Two years ago, Tiffany, my eldest daughter, went on a 2-week trip to Haiti to visit orphanages and local schools. She told us about a common food in Haiti, Pastelon de Harina de Maiz, a type of cornmeal and ground beef casserole. Americans are familiar with Shepherd’s Pie (ground beef and vegetables topped with mashed potatoes); well, this one is the Caribbean’s version of that, you could say. This tastes really good with a simple green salad.
When you want to cook on a budget and don’t want to skimp on flavor, I recommend trying Egyptian Koshari. There is no meat in this dish, so it’s vegetarian-friendly. The main ingredients are lentils, macaroni, rice, onions and tomatoes. A Facebook friend from Egypt and fellow homeschool mother told me about Koshari and I’m glad that we tried it.
A little more time-consuming (if you want to prepare everything from scratch), Banh Mi is mouth-watering perfection! My husband watched a food show about Anthony Bourdain’s travels to Vietnam. According to Chow.com, “of all the dishes to result from the French influence on the Vietnamese culture, the banh mi sandwich is one of the tastiest. The baguette, mayo, and pork may be borrowed from French cuisine, but the addition of jalapeños and cilantro makes this decidedly Vietnamese fare.” You don’t have to bake French baguettes from scratch like my husband did though–and that will save you hours of work!

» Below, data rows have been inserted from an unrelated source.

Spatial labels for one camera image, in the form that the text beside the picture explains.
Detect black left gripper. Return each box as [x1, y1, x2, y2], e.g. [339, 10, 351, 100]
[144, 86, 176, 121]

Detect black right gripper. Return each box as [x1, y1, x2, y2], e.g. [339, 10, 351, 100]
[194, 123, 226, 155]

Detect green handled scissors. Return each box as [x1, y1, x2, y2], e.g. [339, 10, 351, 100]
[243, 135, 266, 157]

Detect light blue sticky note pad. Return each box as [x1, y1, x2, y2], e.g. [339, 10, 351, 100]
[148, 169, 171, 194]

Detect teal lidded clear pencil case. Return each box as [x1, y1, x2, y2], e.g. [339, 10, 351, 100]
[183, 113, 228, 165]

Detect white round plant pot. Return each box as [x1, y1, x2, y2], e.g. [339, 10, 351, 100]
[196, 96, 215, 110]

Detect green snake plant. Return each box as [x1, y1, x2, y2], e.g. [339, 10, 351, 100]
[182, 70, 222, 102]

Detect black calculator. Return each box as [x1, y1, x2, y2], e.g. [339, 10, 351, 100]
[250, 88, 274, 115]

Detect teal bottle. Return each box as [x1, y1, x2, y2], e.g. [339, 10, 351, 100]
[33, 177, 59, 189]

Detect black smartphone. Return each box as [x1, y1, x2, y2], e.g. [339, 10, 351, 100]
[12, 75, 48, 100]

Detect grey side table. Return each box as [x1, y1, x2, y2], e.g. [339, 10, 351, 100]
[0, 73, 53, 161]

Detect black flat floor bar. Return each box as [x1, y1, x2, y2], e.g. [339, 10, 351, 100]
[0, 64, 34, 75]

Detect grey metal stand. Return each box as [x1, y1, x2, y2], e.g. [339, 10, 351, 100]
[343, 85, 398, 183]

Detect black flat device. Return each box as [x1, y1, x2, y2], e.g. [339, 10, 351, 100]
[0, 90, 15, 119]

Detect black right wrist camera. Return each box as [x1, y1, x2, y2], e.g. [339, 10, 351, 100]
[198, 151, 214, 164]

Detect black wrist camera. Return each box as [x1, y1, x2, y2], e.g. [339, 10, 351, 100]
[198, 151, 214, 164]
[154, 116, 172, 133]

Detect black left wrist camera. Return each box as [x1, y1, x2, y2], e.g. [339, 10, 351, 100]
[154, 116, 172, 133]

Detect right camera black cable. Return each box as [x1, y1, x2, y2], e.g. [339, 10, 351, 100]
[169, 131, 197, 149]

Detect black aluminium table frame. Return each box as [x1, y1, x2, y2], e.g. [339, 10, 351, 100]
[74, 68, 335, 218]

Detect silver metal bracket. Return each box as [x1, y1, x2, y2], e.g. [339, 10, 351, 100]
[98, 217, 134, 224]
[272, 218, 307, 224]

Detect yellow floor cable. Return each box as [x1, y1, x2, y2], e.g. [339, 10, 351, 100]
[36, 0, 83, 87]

Pancit! I can’t recommend international cuisine without recommending pancit. This Filippino dish is made with rice noodles, meat (you can choose chicken, pork, shrimp, beef, or a combination), and various veggies. My husband learned to make this when he was in the Navy back in the mid-90’s and now that I have a Filippino daughter-in-law, we eat pancit almost on a monthly basis.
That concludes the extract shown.